- [Exercise brief]
How many lines in these records hold the string "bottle"? Reply with the number alone.

=== Input data ===

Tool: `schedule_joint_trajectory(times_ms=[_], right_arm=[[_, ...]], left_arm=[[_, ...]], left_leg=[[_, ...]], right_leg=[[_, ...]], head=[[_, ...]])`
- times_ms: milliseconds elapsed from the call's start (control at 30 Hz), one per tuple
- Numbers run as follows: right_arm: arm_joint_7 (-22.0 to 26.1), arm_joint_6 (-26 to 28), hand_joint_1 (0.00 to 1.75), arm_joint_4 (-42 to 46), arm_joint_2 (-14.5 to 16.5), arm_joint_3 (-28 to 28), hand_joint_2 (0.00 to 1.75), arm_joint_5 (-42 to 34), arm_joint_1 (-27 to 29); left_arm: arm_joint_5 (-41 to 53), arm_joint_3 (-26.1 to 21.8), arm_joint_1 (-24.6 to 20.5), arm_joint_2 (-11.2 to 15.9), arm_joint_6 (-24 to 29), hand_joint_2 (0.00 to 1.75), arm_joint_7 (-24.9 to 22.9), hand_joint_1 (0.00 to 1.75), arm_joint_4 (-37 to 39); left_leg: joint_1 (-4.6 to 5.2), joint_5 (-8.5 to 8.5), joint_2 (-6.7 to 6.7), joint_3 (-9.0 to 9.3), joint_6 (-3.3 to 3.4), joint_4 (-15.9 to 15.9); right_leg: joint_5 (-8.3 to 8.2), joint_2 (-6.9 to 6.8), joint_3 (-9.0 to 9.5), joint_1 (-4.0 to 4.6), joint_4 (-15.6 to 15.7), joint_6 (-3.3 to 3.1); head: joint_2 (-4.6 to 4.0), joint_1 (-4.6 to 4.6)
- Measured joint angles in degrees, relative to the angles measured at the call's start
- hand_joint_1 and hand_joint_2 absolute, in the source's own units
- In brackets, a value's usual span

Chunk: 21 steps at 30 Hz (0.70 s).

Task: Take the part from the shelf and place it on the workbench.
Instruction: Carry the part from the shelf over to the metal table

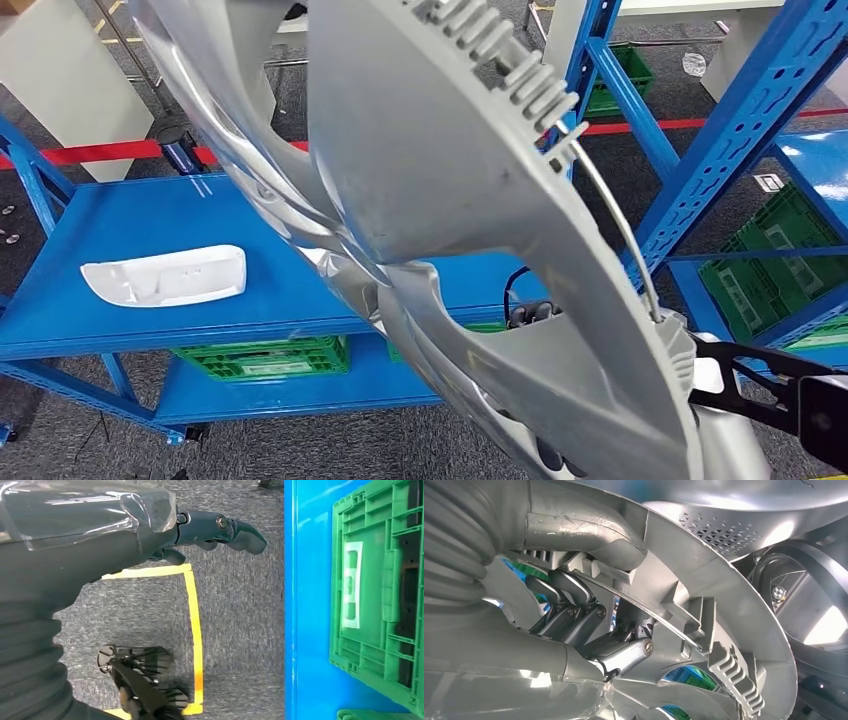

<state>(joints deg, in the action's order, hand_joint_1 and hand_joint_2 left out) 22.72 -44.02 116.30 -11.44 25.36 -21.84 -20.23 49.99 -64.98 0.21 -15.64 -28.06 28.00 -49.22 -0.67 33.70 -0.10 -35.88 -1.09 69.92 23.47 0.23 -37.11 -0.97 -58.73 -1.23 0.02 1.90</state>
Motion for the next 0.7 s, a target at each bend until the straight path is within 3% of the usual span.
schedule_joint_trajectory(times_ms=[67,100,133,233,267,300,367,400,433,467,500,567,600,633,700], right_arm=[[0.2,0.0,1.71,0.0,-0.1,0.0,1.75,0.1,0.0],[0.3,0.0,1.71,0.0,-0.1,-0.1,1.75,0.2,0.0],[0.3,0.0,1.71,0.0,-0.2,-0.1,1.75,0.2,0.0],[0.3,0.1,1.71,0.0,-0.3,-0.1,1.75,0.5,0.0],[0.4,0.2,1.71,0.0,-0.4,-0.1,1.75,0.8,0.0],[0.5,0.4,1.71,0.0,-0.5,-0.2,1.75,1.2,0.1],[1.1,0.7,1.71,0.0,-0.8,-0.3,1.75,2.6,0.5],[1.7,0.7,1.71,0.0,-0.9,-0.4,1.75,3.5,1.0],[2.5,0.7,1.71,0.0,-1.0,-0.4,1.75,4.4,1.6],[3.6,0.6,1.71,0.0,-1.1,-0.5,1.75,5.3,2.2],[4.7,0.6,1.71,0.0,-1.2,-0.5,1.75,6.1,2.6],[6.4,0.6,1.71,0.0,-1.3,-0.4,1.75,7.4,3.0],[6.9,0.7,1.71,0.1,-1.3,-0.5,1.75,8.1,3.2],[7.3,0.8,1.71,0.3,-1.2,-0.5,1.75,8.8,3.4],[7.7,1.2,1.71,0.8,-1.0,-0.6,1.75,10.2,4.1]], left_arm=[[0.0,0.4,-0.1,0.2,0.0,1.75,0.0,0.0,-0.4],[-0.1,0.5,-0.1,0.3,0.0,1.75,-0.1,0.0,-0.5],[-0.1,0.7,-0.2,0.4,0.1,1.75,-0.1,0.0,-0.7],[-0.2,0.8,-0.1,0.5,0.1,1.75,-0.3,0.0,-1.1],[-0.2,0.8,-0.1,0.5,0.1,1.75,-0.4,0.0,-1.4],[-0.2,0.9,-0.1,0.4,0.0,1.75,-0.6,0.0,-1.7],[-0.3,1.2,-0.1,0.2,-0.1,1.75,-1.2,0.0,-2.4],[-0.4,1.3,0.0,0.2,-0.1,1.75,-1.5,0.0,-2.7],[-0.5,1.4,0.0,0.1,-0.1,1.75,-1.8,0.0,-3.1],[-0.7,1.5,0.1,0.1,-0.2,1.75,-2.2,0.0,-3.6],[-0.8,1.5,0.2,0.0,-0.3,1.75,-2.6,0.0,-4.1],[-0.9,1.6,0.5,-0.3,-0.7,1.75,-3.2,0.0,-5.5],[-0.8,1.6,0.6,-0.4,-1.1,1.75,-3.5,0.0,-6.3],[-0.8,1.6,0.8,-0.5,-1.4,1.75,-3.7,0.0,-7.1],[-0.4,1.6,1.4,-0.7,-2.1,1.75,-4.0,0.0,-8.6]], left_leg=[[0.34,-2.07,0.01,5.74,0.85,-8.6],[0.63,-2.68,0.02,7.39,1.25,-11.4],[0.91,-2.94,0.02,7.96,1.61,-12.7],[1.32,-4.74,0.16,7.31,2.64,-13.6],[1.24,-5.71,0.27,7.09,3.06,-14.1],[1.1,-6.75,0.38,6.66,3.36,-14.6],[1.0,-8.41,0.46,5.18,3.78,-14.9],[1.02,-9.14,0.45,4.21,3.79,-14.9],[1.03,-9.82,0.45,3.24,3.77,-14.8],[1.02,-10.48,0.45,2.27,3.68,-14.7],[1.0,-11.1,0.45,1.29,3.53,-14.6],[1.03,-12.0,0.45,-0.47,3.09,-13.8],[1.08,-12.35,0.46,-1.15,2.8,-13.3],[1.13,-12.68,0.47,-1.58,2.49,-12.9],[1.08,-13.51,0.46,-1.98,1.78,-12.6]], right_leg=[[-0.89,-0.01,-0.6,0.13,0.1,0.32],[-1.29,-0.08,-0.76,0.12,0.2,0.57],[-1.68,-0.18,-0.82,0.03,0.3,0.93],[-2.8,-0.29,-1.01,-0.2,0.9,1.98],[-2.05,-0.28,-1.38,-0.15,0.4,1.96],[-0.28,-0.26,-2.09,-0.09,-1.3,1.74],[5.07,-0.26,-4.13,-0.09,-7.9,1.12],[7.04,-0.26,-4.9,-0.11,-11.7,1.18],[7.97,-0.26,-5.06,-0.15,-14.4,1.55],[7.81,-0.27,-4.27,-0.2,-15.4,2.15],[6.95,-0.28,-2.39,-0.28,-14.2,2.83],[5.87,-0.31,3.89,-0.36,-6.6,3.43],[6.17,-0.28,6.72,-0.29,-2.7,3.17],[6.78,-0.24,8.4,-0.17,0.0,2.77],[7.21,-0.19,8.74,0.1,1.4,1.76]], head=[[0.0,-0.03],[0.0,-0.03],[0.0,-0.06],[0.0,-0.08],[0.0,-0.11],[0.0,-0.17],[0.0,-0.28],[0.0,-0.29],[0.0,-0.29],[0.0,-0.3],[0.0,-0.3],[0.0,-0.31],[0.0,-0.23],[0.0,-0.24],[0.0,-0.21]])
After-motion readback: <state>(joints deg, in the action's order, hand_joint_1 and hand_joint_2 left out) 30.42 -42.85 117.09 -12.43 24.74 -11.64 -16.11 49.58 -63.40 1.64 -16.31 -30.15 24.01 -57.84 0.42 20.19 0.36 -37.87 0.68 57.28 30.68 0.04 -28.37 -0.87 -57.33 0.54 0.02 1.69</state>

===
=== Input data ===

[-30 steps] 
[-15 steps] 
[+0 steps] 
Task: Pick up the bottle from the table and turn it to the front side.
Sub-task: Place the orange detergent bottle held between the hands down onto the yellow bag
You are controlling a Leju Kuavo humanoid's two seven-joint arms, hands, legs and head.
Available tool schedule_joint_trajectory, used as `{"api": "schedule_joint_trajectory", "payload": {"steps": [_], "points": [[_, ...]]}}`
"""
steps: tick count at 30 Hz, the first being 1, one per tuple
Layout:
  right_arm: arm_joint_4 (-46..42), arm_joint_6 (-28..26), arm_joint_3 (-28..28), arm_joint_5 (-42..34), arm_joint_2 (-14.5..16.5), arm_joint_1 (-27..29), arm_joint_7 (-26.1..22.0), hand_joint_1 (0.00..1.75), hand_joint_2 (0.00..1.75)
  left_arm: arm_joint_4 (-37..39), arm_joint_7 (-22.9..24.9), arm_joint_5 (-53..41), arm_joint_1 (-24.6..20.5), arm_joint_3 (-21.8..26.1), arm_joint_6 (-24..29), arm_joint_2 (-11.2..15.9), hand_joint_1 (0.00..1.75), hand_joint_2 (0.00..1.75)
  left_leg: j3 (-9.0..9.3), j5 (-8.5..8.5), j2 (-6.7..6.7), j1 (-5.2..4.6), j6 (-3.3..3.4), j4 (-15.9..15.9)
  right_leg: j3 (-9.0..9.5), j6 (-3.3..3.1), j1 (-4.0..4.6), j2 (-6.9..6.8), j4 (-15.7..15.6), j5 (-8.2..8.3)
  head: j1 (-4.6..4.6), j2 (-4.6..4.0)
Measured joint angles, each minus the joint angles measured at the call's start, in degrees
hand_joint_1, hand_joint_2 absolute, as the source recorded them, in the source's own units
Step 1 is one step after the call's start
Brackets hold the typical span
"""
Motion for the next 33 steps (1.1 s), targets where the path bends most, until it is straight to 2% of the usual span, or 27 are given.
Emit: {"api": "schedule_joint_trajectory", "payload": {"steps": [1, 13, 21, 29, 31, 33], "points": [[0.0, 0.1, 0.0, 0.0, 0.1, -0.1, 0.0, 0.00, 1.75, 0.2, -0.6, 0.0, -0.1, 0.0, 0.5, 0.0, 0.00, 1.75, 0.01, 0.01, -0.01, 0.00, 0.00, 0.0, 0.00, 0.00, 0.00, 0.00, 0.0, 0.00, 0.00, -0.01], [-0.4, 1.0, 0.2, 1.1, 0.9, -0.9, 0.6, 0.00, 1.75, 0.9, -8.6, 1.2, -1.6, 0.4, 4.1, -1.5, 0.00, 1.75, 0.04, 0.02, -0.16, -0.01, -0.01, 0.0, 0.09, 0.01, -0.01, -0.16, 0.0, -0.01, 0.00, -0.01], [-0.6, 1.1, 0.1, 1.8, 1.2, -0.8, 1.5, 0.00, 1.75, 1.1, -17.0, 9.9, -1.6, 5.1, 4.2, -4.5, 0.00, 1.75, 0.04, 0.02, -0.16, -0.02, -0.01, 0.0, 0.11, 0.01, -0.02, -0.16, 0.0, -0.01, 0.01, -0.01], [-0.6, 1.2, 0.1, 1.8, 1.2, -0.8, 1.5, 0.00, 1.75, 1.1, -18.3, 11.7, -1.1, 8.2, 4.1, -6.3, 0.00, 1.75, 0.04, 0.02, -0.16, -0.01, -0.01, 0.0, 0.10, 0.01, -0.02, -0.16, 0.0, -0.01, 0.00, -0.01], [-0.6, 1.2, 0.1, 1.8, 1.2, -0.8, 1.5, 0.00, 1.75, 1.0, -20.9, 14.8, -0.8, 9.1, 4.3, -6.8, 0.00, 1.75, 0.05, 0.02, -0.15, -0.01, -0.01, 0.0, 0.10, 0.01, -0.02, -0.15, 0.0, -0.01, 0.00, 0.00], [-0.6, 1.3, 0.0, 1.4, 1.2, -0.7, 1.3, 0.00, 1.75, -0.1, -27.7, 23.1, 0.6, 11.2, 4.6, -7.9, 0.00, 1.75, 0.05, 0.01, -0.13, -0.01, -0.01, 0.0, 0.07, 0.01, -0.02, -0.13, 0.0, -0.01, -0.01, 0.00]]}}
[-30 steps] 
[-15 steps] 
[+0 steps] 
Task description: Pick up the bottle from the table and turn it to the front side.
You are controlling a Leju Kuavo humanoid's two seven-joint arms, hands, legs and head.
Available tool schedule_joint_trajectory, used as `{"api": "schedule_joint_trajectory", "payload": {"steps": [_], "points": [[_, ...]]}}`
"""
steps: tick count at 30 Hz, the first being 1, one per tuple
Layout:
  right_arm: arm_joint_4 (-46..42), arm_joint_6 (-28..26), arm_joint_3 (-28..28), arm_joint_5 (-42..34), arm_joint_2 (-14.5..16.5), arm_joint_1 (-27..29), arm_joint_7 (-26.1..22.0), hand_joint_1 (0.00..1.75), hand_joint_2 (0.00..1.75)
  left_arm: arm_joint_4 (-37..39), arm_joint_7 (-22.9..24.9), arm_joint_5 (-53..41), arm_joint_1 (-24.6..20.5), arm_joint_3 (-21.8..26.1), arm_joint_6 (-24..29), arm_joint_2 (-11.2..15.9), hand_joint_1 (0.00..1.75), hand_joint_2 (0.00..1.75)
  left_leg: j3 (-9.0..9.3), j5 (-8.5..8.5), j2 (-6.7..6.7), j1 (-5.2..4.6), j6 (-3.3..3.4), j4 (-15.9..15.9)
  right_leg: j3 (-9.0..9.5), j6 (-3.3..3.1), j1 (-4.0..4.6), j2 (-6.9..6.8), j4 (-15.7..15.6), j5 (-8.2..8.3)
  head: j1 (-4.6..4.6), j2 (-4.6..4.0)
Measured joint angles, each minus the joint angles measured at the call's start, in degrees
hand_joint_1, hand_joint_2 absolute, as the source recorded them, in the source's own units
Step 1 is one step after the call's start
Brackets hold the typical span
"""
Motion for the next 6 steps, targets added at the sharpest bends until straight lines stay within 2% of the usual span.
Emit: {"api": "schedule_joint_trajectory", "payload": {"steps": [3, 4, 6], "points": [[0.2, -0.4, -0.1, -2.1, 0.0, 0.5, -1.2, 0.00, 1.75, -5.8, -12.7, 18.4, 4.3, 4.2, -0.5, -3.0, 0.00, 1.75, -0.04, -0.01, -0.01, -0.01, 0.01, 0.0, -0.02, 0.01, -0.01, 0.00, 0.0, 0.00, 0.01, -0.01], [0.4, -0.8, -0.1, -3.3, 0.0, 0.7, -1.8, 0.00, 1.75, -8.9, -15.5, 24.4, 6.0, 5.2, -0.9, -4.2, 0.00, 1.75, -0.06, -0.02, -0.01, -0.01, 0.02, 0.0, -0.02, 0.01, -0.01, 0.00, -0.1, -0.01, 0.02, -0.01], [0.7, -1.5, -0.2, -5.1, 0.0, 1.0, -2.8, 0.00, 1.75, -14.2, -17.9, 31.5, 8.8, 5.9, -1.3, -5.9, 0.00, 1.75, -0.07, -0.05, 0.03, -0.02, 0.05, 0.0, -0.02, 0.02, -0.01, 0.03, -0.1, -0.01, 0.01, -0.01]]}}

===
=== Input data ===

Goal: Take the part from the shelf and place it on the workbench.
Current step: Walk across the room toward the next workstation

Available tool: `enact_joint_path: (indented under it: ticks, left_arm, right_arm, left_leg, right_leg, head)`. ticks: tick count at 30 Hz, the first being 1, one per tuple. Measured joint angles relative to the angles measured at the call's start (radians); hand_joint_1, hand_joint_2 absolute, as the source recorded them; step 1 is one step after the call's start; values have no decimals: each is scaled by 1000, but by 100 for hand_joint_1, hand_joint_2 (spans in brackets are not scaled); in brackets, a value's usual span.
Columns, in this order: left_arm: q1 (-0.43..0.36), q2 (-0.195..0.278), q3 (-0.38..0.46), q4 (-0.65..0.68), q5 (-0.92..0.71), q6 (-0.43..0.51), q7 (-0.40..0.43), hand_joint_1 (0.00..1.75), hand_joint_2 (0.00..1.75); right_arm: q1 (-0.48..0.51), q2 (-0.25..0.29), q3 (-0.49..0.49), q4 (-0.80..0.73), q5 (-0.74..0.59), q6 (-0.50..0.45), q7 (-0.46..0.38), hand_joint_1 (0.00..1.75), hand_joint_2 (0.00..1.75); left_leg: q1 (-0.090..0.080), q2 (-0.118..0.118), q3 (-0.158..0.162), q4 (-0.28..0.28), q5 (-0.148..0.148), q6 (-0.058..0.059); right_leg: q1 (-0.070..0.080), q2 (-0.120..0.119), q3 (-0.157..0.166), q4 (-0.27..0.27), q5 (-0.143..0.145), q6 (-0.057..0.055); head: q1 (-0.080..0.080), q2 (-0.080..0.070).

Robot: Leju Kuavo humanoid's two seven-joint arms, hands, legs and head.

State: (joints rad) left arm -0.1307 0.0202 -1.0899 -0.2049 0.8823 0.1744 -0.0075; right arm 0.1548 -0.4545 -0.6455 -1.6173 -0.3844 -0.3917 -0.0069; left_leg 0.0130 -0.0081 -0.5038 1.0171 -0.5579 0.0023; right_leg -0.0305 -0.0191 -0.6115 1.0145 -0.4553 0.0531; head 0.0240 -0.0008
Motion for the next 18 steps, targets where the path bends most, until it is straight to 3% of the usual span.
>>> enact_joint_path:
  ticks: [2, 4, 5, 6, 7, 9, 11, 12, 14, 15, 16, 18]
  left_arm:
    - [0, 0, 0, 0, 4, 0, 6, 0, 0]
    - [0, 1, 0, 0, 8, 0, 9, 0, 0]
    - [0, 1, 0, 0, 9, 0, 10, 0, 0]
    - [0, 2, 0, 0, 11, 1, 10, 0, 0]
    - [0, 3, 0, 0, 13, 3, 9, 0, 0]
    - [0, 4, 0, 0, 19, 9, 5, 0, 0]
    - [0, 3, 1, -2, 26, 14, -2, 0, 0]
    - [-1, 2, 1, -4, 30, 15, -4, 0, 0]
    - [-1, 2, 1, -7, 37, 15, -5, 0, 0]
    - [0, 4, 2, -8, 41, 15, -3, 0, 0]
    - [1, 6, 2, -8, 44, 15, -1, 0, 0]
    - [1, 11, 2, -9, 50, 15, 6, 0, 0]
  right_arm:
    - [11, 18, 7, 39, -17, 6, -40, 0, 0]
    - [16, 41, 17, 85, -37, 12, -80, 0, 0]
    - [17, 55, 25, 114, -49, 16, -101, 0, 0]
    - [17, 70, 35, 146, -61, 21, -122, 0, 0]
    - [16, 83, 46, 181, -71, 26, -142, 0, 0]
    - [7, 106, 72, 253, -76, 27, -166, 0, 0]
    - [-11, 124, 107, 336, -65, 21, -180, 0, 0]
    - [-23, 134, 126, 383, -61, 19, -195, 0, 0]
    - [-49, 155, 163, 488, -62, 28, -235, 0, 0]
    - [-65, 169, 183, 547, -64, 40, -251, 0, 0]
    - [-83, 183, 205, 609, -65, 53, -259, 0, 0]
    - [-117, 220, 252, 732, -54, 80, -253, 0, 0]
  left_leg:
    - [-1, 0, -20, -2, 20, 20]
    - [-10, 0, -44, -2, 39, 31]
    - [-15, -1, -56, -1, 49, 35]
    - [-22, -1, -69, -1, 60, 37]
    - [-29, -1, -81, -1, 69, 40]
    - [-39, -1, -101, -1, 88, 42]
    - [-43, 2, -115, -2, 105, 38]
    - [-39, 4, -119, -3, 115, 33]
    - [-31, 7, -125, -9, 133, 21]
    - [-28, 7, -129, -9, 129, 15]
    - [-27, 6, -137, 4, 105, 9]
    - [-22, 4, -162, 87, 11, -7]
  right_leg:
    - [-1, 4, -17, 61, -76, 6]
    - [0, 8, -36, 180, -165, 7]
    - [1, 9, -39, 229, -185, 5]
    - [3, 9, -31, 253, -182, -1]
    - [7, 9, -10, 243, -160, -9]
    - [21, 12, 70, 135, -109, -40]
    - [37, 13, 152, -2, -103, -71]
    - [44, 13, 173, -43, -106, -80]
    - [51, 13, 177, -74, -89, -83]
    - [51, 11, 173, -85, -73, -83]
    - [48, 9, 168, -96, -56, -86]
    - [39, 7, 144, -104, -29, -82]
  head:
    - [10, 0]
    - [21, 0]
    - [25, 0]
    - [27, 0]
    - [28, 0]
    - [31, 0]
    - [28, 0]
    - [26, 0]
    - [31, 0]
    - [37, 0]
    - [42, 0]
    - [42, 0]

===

- [Written answer]
3